OpenReviewer: A Specialized Large Language Model for Generating Critical Scientific Paper Reviews
This addresses the need for rapid, constructive feedback to improve manuscript quality before submission, though it is incremental as it builds on existing LLM fine-tuning techniques.
The authors tackled the problem of generating critical peer reviews for machine learning and AI papers by developing OpenReviewer, a specialized 8B parameter language model fine-tuned on 79,000 expert reviews, which produced more realistic and critical reviews than general-purpose LLMs like GPT-4 and Claude-3.5, closely matching human reviewer ratings in evaluations on 400 test papers.

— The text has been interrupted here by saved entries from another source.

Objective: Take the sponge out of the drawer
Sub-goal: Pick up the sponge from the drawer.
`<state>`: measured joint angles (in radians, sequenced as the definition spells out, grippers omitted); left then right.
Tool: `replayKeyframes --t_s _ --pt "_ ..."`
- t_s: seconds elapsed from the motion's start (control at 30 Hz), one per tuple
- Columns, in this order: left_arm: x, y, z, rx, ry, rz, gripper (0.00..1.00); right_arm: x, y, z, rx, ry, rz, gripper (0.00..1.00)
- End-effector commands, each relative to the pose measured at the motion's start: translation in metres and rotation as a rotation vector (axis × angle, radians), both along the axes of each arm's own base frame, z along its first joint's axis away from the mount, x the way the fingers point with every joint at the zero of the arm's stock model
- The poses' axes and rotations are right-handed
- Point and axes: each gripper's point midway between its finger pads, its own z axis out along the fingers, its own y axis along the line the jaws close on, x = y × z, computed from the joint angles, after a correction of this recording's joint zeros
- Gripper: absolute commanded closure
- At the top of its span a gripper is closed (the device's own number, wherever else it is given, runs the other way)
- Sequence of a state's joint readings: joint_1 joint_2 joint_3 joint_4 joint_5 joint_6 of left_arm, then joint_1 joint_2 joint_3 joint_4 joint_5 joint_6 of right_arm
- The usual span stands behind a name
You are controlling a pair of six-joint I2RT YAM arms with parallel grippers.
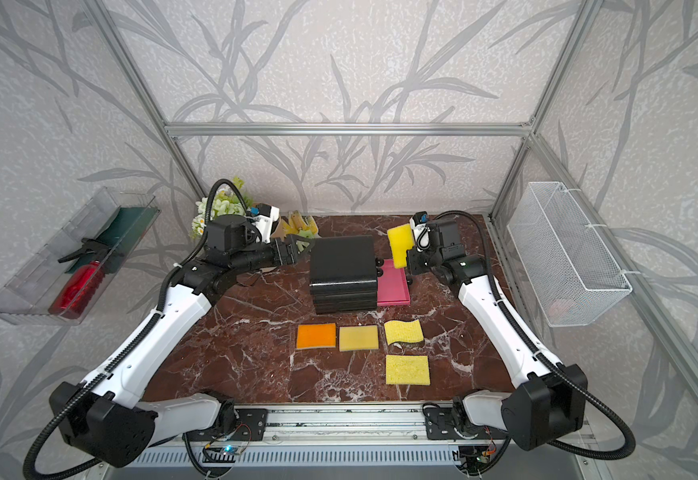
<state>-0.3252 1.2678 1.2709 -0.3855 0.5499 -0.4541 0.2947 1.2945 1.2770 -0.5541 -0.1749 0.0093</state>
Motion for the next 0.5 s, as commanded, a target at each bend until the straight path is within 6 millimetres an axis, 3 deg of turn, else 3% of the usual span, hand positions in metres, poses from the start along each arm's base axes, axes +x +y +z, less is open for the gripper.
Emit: replayKeyframes --t_s 0.0,0.23,0.47 --pt "-0.020 -0.022 -0.003 0.064 0.008 -0.163 0.06 -0.037 0.037 0.015 0.046 0.018 0.288 1.00" --pt "-0.043 -0.072 -0.012 0.183 0.007 -0.395 0.11 -0.085 0.090 0.000 -0.036 0.082 0.649 1.00" --pt "-0.047 -0.084 -0.025 0.193 0.029 -0.443 0.22 -0.093 0.100 0.003 -0.048 0.059 0.709 1.00"
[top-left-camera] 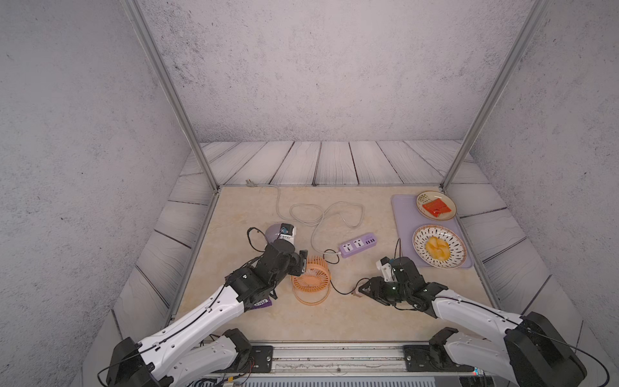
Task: Unplug the desk fan from the power strip
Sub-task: Place the plug at the center of the board.
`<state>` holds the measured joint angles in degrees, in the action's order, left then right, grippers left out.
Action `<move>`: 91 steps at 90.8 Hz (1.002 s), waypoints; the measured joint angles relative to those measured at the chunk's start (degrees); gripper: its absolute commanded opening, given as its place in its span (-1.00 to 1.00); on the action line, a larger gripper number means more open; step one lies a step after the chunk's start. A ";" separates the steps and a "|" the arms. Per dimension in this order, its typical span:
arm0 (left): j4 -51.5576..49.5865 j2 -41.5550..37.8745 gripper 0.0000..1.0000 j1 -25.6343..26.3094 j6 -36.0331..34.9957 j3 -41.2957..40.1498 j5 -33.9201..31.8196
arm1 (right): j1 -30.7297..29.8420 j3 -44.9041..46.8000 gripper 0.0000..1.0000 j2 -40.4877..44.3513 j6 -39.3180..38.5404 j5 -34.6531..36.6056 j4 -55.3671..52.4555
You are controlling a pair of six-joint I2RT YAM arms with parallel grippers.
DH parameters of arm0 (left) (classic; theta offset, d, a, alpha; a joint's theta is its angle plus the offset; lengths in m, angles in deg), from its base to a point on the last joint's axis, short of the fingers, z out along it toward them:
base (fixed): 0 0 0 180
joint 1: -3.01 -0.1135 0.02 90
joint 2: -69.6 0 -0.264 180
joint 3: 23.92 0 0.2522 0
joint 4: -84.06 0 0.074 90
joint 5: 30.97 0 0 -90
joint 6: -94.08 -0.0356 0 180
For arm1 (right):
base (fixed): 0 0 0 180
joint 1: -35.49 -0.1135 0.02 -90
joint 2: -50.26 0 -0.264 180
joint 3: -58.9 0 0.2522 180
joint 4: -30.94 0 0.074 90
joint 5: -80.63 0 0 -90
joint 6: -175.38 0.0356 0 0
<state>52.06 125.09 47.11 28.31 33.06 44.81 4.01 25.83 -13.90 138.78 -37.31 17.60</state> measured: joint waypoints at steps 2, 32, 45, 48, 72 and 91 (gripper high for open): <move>-0.02 -0.02 0.43 0.00 0.04 0.00 0.00 | 0.11 0.28 -0.22 0.00 0.22 -0.11 0.39; 0.00 -1.16 0.43 0.00 0.28 -0.24 -0.66 | 2.60 2.08 0.14 0.22 0.42 0.07 2.86; 0.00 -1.90 0.43 0.00 0.31 -0.44 -0.96 | 3.23 2.40 0.24 1.01 -0.26 0.74 1.53; 0.00 -2.01 0.43 0.00 0.42 -0.44 -1.05 | 3.34 2.38 0.25 1.40 -0.52 1.05 0.94; 0.00 -2.34 0.42 0.00 0.92 -0.46 -1.22 | 4.00 1.75 0.30 7.63 -2.38 4.00 -6.19; -0.26 -2.29 0.43 0.00 0.90 -0.44 -1.53 | 4.31 -1.05 0.32 14.34 -4.33 8.17 -14.49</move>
<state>51.79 122.79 47.11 29.20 32.63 43.28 8.31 24.78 0.44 134.45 -29.14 3.11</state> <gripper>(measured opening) 0.715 0.656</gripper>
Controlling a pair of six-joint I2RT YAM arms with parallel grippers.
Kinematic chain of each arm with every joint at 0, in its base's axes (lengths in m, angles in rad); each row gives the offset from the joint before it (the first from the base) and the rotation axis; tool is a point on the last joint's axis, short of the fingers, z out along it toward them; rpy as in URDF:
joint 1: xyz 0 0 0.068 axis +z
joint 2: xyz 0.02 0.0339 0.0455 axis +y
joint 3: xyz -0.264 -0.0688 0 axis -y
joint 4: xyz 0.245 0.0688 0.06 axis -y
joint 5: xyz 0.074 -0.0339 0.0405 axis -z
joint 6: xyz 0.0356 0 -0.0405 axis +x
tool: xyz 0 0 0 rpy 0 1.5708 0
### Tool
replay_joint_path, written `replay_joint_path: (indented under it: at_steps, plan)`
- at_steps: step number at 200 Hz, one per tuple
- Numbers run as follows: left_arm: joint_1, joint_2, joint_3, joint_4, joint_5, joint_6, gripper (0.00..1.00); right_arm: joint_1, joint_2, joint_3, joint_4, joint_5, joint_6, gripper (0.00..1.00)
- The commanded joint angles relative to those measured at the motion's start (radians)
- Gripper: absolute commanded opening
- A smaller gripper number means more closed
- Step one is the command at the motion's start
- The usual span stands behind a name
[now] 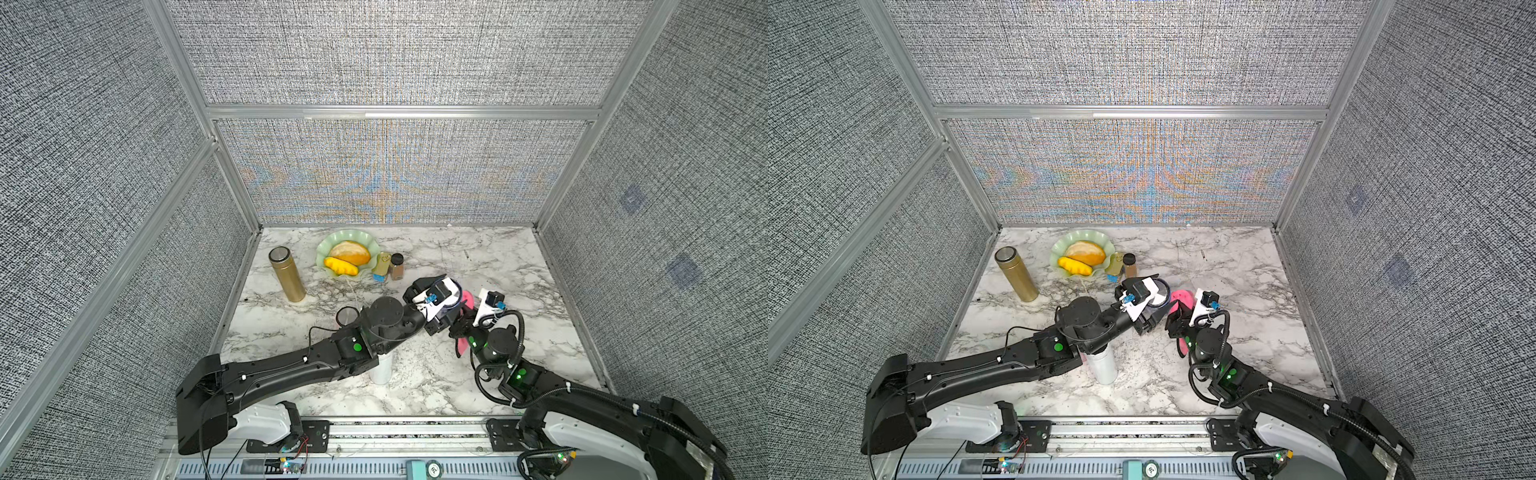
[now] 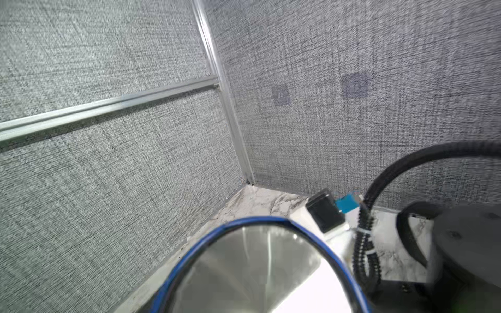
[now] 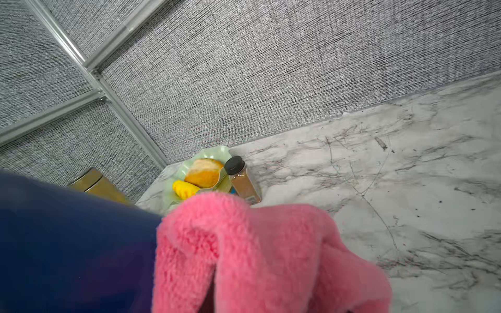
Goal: Wipe the surface of the thermos
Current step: Wipe the dirt from the surface of the thermos.
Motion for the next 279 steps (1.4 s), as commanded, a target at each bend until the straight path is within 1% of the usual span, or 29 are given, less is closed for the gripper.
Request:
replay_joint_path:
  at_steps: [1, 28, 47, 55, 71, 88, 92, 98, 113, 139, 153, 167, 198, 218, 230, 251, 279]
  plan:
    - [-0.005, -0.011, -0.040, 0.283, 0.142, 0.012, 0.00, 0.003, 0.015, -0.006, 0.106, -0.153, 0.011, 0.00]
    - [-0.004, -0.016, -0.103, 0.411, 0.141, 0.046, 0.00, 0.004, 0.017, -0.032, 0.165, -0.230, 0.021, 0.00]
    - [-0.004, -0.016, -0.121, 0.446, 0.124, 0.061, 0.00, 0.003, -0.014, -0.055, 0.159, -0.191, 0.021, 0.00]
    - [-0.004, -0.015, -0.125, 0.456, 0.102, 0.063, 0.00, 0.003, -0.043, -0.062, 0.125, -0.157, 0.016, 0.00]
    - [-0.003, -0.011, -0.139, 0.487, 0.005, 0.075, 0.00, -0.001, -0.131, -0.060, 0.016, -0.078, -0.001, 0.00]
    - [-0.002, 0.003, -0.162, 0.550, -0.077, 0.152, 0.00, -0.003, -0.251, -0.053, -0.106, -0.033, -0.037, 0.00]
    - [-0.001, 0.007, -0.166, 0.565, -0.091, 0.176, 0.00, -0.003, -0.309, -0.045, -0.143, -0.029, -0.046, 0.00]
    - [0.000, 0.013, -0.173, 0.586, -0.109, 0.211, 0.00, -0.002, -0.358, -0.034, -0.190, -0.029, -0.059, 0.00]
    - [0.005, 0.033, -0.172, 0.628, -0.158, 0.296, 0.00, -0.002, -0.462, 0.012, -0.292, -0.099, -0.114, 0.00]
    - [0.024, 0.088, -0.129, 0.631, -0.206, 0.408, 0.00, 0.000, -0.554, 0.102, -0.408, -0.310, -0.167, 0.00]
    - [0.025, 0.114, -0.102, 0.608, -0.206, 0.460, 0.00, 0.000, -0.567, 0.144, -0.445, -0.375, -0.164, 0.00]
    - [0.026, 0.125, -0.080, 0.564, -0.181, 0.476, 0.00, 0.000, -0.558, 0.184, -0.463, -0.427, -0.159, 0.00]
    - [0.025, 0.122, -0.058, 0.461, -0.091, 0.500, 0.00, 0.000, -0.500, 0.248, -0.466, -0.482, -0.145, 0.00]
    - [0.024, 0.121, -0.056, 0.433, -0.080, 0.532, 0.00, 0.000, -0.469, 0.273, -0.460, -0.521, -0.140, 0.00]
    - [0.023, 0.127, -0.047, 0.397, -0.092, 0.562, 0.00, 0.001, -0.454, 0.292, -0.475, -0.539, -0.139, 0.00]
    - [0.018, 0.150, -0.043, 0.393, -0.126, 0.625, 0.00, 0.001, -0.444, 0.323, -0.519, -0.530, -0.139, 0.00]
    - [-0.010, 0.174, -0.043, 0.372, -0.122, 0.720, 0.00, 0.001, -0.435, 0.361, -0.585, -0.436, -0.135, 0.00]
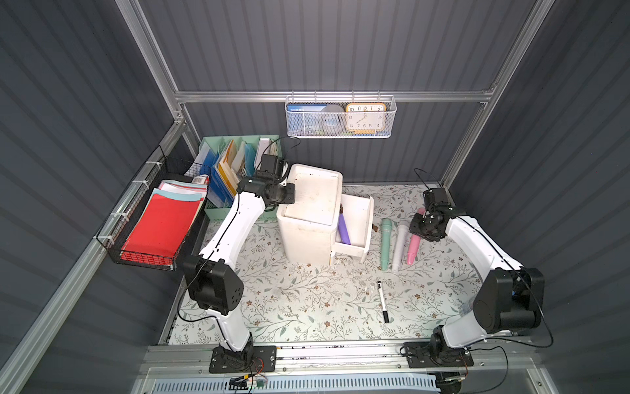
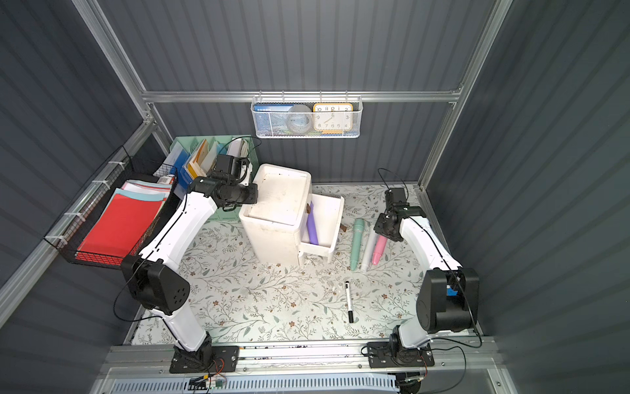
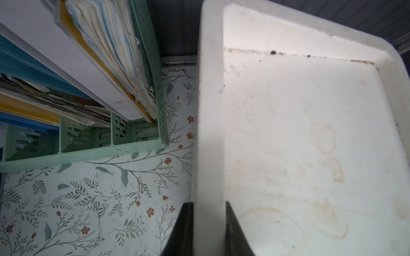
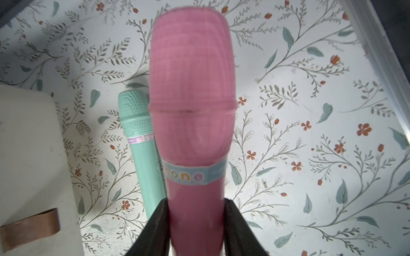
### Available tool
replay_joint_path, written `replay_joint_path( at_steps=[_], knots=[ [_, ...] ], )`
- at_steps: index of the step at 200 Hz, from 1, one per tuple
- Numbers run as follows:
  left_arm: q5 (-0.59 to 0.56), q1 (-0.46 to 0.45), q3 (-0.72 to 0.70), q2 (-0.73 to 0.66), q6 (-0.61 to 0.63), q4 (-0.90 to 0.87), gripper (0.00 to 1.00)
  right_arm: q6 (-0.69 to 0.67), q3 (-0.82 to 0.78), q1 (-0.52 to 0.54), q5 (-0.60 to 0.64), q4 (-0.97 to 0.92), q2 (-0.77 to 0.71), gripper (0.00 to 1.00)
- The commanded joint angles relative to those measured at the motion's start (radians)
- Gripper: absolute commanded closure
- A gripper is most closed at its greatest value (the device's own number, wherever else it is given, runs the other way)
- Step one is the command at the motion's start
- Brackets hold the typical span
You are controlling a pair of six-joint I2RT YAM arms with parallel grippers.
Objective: Take the microphone out of the drawer
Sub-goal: Place the microphone at the center of the board.
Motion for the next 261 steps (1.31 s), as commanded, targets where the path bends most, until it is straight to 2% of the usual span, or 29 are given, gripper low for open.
replay_joint_path(
  at_steps=[1,78,169,230,261],
  knots=[
    [0.142,-0.025,0.035,0.026,-0.133,0.084,1.0,-0.006,-0.047,-0.034,-0.05,0.059,0.021,0.9],
    [0.141,-0.025,0.015,0.008,-0.13,0.085,1.0,-0.058,-0.135,-0.087,-0.12,0.131,0.105,0.9],
    [0.14,-0.025,-0.01,-0.006,-0.132,0.093,1.0,-0.027,-0.172,-0.089,-0.13,0.174,0.183,0.88],
    [0.134,-0.025,-0.019,-0.014,-0.135,0.096,1.0,-0.015,-0.184,-0.089,-0.138,0.176,0.215,0.79],
    [0.134,-0.025,-0.028,-0.019,-0.134,0.099,1.0,-0.01,-0.192,-0.089,-0.144,0.174,0.206,0.64]
  ],
)
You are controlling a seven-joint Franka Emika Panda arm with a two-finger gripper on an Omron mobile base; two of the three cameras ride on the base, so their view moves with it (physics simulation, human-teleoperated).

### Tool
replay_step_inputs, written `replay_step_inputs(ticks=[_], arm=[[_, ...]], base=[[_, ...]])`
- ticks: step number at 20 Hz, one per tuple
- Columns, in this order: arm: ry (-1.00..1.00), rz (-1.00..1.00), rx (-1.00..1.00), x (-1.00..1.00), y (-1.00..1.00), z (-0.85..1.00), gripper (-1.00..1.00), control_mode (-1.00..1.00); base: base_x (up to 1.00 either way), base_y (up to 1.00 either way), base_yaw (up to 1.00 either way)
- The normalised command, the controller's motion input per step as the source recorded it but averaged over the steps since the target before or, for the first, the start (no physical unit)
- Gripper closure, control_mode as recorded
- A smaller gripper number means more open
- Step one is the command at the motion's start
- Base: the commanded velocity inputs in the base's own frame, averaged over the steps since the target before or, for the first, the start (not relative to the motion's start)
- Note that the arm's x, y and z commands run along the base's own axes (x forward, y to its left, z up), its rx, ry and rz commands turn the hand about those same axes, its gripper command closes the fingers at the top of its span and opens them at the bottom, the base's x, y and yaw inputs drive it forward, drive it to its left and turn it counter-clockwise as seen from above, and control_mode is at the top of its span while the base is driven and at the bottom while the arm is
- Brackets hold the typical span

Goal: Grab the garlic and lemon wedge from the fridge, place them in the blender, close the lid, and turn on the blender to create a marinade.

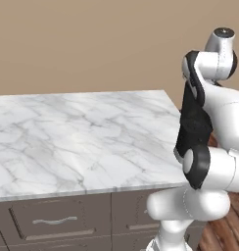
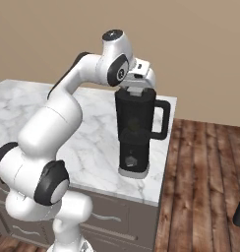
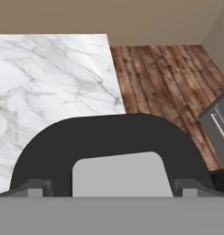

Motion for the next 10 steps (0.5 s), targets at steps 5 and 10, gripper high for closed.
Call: replay_step_inputs(ticks=[5, 10], arm=[[0.02, -0.04, -0.01, 0.0, 0.02, 0.24, -1.0, -1.0], [0.0, 0.0, 0.0, 0.0, -0.11, 0.13, -1.0, -1.0]], base=[[0.0, 0.0, 0.0], [0.0, 0.0, 0.0]])
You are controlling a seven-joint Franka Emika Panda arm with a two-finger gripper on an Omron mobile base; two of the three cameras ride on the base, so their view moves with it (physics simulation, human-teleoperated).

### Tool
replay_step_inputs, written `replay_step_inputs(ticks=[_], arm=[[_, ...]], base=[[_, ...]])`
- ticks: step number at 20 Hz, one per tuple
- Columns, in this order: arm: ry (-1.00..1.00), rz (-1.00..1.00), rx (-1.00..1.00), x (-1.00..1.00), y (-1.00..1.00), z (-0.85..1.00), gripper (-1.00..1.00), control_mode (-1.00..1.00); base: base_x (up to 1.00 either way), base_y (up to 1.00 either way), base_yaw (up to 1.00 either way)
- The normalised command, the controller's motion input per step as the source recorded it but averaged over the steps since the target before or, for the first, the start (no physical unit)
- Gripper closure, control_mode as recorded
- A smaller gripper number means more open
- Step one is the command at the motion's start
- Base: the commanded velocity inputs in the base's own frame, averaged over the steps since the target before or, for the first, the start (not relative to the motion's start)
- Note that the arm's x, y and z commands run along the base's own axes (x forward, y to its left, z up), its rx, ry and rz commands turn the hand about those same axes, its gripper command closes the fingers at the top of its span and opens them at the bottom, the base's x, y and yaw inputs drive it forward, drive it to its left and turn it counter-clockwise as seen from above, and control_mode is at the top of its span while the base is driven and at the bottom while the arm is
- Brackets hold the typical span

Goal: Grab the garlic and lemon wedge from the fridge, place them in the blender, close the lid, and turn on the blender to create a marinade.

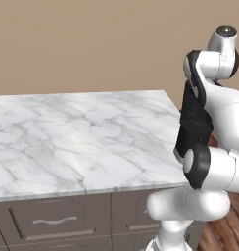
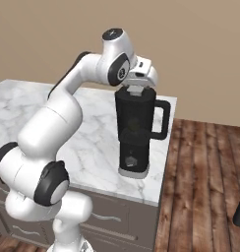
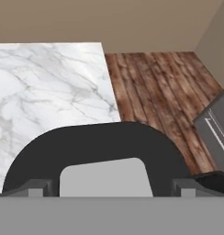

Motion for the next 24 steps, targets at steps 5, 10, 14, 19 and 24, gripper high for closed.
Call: replay_step_inputs(ticks=[5, 10, 14, 19, 24], arm=[[-0.02, 0.0, 0.0, -0.17, 0.0, 0.46, -1.0, -1.0], [-0.15, 0.0, 0.04, -0.89, 0.14, 0.1, -1.0, -1.0], [-0.24, 0.0, 0.07, -1.0, 0.21, -0.06, -1.0, -1.0], [-0.27, 0.21, 0.0, -1.0, 0.02, -0.69, -1.0, -1.0], [-0.21, 0.47, 0.0, -1.0, 0.0, -1.0, -1.0, -1.0]], base=[[0.0, 0.0, 0.0], [0.0, 0.0, 0.0], [0.0, 0.0, 0.0], [0.0, 0.0, 0.0], [0.0, 0.0, 0.0]])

We present OpenReviewer, an open-source system for generating high-quality peer reviews of machine learning and AI conference papers. At its core is Llama-OpenReviewer-8B, an 8B parameter language model specifically fine-tuned on 79,000 expert reviews from top conferences. Given a PDF paper submission and review template as input, OpenReviewer extracts the full text, including technical content like equations and tables, and generates a structured review following conference-specific guidelines. Our evaluation on 400 test papers shows that OpenReviewer produces considerably more critical and realistic reviews compared to general-purpose LLMs like GPT-4 and Claude-3.5. While other LLMs tend toward overly positive assessments, OpenReviewer's recommendations closely match the distribution of human reviewer ratings. The system provides authors with rapid, constructive feedback to improve their manuscripts before submission, though it is not intended to replace human peer review. OpenReviewer is available as an online demo and open-source tool.